### ASSIGNMENT
Of all the lines in the records below, copy only those that contain the string "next".
━━━ MATERIAL FOR THE TASK
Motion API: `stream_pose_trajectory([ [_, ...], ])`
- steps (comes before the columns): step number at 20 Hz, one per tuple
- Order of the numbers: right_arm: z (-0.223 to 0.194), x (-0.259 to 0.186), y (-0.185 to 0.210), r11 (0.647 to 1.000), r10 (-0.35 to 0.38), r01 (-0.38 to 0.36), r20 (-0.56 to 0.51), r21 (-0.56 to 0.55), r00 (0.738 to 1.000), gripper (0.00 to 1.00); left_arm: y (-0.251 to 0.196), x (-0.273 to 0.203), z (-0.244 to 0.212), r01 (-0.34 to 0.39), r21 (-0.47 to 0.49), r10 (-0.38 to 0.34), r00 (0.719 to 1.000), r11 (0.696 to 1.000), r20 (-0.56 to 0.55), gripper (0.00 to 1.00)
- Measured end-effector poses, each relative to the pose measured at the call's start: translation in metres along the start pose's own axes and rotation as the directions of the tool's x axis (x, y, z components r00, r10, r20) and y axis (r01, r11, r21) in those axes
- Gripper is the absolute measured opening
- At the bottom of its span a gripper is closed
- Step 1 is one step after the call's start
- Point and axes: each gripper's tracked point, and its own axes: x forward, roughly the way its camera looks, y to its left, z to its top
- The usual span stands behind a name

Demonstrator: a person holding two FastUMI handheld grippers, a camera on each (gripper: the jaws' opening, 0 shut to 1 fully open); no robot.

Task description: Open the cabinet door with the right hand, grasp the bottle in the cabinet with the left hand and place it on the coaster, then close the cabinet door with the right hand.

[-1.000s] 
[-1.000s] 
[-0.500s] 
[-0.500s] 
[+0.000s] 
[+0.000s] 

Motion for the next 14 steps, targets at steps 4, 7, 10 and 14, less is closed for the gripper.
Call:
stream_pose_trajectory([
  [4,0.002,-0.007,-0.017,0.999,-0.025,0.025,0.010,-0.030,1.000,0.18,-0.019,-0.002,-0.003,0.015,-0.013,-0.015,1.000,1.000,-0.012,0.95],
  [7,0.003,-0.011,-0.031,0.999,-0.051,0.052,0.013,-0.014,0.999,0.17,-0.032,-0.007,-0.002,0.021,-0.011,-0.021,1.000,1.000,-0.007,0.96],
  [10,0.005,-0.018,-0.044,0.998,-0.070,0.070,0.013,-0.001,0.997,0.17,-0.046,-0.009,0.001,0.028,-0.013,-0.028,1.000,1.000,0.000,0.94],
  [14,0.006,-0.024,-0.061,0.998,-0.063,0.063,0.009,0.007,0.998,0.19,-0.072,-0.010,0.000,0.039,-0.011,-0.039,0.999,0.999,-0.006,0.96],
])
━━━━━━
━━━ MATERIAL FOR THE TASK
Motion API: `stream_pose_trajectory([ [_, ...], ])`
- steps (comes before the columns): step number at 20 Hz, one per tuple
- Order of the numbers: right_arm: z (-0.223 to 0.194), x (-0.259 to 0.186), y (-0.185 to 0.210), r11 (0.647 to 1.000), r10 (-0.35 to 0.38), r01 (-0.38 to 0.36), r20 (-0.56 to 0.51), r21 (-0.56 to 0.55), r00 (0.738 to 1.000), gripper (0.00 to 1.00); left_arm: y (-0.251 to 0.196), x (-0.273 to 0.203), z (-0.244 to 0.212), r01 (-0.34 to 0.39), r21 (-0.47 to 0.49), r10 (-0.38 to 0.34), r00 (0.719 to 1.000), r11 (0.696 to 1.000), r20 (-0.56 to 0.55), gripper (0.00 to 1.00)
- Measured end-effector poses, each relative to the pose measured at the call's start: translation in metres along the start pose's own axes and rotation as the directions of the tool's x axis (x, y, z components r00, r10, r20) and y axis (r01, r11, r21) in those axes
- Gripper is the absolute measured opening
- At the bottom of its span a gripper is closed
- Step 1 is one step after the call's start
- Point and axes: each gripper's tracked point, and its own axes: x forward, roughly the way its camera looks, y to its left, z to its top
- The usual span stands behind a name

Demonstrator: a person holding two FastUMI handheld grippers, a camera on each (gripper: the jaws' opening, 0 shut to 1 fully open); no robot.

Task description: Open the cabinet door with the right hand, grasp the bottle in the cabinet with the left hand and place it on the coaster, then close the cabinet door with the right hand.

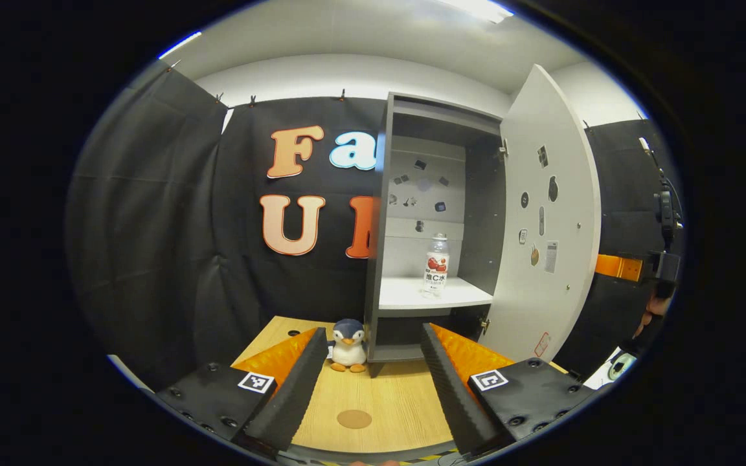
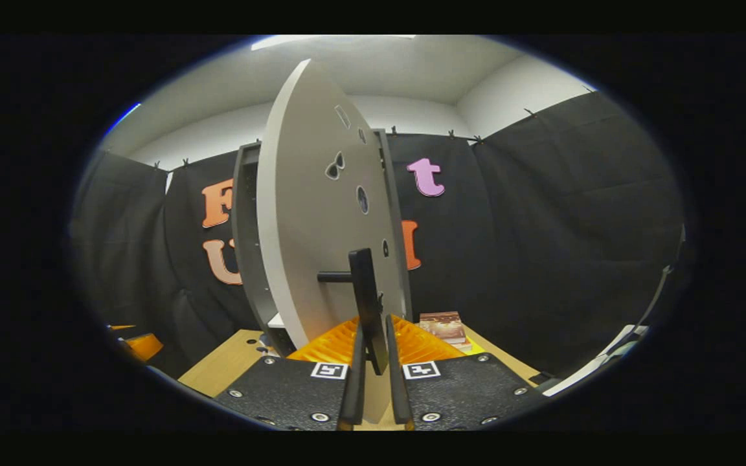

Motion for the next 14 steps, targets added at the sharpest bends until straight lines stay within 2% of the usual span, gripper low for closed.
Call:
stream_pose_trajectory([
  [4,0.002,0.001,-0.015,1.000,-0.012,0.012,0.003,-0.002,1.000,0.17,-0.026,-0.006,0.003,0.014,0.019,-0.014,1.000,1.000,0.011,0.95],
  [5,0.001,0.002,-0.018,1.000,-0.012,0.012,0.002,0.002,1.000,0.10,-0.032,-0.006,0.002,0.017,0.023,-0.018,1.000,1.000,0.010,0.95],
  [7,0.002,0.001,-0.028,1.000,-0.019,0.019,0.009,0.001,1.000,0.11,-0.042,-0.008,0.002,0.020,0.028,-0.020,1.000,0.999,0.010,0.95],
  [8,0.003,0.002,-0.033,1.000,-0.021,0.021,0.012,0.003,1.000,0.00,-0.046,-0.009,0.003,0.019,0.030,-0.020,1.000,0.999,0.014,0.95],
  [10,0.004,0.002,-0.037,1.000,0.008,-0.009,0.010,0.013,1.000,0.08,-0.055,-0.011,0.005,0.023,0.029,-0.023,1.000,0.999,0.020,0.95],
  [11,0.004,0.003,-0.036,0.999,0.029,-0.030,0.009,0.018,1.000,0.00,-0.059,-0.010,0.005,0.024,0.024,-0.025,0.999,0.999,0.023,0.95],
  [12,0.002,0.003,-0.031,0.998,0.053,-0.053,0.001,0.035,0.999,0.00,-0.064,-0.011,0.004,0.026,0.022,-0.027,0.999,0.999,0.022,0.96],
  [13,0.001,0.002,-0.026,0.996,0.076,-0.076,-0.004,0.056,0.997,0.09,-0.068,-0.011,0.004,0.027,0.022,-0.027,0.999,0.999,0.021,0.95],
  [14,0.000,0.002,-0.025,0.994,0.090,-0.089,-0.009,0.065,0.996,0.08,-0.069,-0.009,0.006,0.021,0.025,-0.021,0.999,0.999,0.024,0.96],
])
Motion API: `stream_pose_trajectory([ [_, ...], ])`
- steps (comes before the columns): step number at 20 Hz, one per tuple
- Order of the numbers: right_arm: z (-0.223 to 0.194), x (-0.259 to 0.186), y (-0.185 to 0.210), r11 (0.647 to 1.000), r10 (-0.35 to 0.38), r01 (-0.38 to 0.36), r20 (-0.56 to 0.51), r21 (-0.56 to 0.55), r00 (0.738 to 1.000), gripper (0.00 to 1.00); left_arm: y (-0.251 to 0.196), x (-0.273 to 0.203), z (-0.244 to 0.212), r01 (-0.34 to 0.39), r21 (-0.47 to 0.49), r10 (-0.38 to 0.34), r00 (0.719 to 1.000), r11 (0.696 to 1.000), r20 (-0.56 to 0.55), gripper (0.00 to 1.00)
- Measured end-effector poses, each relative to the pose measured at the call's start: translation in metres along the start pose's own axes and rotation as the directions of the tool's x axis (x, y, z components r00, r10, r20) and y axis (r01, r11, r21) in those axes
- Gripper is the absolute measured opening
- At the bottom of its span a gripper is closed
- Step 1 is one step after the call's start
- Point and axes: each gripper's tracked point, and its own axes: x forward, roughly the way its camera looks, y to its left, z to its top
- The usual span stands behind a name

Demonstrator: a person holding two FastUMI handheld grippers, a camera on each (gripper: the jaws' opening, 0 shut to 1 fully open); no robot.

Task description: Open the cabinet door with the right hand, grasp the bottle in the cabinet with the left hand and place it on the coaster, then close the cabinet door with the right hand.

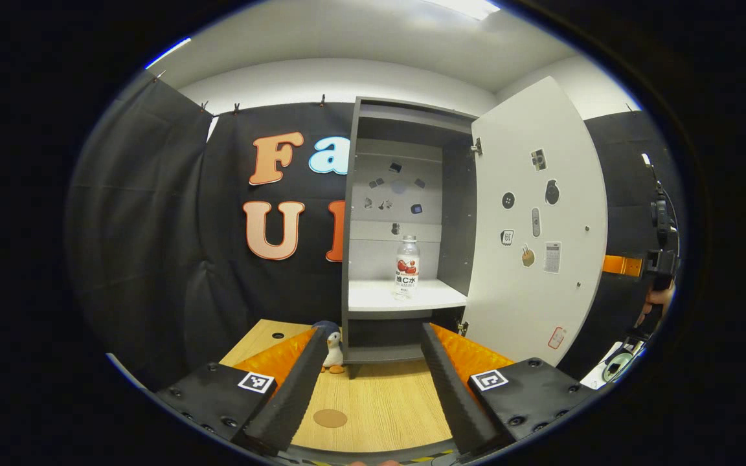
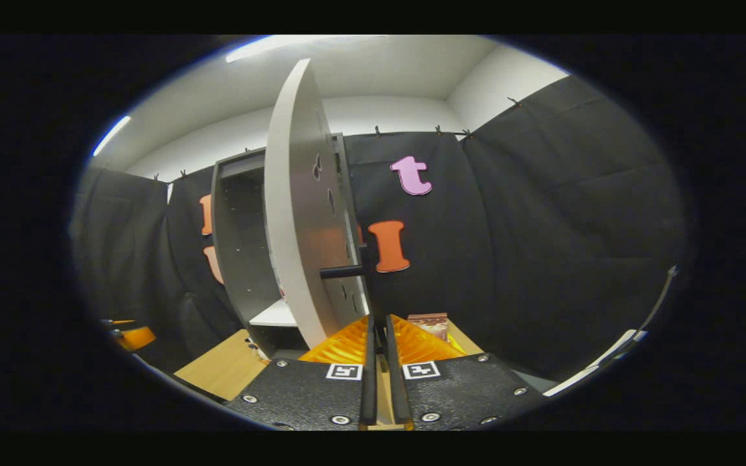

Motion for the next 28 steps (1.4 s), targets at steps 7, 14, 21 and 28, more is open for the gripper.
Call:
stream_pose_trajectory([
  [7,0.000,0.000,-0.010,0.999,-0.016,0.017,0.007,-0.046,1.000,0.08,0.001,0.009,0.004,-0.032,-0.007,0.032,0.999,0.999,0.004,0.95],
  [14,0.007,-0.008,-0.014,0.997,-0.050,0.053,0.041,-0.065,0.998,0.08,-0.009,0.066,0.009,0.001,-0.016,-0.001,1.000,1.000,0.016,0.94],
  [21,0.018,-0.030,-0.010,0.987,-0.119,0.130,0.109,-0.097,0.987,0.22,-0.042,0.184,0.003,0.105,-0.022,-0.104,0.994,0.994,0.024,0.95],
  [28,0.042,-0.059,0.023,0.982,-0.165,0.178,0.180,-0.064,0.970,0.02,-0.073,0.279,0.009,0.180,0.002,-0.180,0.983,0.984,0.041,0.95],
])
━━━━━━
### YOUR RESPONSE
Motion for the next 14 steps, targets at steps 4, 7, 10 and 14, less is closed for the gripper.
Motion for the next 14 steps, targets added at the sharpest bends until straight lines stay within 2% of the usual span, gripper low for closed.
Motion for the next 28 steps (1.4 s), targets at steps 7, 14, 21 and 28, more is open for the gripper.

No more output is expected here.